Он вернулся в мастерскую и не видел, как штурвальный Веня осторожно обошел комбайн, вернулся к компании, сел, молча налил себе, выпил и только потом растерянно сказал:
– А только нет его нигде. Как в воздухе растворился. Я же говорил, он инопланетянин, а вы надо мной ржали!
Глава девятая
Минин писал картину весь день и еще ночь, и еще один день, отрываясь только на то, чтобы попить воды и сходить в туалет. У него не было ни одной фотографии Вики. Да он в них и не нуждался. Он и так помнил мельчайшие детали ее внешности, особенности фигуры, все ее веснушки и родинки, и работал исступленно, боясь забыть что-то. К вечеру следующего дня он закончил рисовать, бросил палитру и кисти в угол, достал из холодильника бутылку пива и жадно выпил ее. А потом лег спать.
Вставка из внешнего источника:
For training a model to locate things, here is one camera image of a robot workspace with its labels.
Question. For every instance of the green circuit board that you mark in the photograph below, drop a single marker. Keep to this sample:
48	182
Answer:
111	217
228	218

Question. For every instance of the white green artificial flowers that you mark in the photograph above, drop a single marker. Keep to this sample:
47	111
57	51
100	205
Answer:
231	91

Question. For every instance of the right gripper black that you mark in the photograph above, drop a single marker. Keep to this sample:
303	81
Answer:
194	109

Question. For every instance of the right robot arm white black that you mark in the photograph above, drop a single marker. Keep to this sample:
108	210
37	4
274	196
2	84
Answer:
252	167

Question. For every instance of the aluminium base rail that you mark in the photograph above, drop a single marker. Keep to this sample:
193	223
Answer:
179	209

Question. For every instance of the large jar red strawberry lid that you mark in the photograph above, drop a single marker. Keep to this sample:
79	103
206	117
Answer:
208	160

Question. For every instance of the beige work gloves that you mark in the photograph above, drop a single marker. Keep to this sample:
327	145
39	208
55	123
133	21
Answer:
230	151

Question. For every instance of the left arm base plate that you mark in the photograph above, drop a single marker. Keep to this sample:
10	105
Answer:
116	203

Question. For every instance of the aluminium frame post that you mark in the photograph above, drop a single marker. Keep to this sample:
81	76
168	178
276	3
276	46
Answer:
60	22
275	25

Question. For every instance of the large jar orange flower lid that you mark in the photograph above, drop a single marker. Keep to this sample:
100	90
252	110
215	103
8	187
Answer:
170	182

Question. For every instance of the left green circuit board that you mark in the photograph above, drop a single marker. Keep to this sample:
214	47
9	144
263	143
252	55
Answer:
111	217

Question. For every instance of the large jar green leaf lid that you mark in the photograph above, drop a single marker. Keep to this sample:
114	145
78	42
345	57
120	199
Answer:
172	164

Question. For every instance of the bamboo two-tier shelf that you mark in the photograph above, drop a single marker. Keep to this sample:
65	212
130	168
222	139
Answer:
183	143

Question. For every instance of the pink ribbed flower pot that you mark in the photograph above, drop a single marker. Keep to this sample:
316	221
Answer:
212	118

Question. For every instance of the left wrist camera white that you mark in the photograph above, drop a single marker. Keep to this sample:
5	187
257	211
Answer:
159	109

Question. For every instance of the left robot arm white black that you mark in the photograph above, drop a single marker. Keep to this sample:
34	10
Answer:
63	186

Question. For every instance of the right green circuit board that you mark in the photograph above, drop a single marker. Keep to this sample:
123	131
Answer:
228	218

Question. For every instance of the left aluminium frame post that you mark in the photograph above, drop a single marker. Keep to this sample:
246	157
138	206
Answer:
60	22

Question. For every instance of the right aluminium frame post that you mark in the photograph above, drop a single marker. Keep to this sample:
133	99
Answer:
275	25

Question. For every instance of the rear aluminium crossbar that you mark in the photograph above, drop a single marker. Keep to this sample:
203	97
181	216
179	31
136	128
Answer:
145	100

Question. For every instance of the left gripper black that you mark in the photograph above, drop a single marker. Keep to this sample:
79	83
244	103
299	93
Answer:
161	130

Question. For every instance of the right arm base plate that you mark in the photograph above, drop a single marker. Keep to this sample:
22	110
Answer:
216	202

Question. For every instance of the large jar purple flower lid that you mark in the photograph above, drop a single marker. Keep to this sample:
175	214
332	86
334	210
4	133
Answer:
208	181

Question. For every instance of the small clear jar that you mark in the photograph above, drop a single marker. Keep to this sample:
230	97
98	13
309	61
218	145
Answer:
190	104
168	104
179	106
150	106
Проснулся он ближе к полуночи, долго сидел на диване и собирался с духом, потом решительно прошел в угол и стал разглядывать собственные картины, пытаясь определить, которая из них подойдет для его целей лучше. Больше подходила картина, на которой изображено было поле после пехотной атаки. Там среди полыни и трав лежали убитые. Много убитых – весь взвод, поднятый в штыковую атаку командиром. Картину, где был изображен солдат, пьющий из родника, он отверг, там можно было столкнуться с немцами. Постоял немного, собираясь с силами, и нырнул в картину.
Поле было изрыто воронками, холодный осенний воздух пах паленой пластмассой и свежей землей. Он сделал несколько шагов. Было не по себе.
В противогазной сумке первого же убитого лежало несколько гранат, и Гоша переложил их в пакет. Пошарил глазами, нашел винтовку убитого, но брать ее не стал. Ему нужен был автомат, желательно ППШ с диском на семьдесят два патрона. Еще у одного убитого он нашел две гранаты и полностью снаряженный диск, а с автоматом опять не повезло – осколками мины у него расщепило приклад и покорежило затвор.